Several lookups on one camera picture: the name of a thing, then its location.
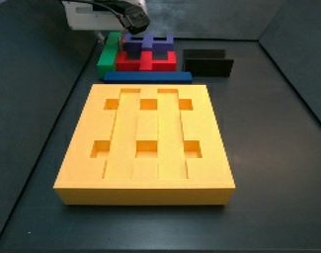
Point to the red comb-shaped block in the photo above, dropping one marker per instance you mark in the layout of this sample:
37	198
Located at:
146	61

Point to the blue rectangular bar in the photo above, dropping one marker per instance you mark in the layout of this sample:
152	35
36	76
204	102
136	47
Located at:
147	77

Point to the purple comb-shaped block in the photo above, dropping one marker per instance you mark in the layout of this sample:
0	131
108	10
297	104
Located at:
159	46

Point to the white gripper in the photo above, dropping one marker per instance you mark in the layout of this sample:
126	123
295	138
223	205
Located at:
105	15

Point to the yellow slotted board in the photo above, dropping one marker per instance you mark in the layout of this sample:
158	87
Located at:
146	149

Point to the green rectangular bar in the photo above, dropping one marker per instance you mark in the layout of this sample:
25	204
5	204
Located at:
105	61

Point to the black angle bracket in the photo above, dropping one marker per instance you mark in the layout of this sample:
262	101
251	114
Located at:
206	62

————

**To do**.
Since the pictures are not wanted, repeat only the rest of the material, exactly as given.

**Exercise answer**.
Several lookups on one camera picture: the name of a thing, then its location.
Point to the red comb-shaped block in the photo above, dropping one marker per instance you mark in the layout of this sample:
37	198
Located at:
146	61

Point to the blue rectangular bar in the photo above, dropping one marker per instance you mark in the layout of this sample:
152	35
36	76
204	102
136	47
Located at:
147	77

Point to the purple comb-shaped block in the photo above, dropping one marker per instance you mark in the layout of this sample:
0	131
108	10
297	104
Located at:
159	46

Point to the white gripper in the photo above, dropping one marker per instance you mark in the layout of this sample:
126	123
295	138
223	205
Located at:
105	15

Point to the yellow slotted board in the photo above, dropping one marker per instance you mark in the layout of this sample:
158	87
Located at:
146	149

Point to the green rectangular bar in the photo above, dropping one marker per instance you mark in the layout of this sample:
25	204
5	204
Located at:
105	61

Point to the black angle bracket in the photo above, dropping one marker per instance you mark in the layout of this sample:
262	101
251	114
Located at:
206	62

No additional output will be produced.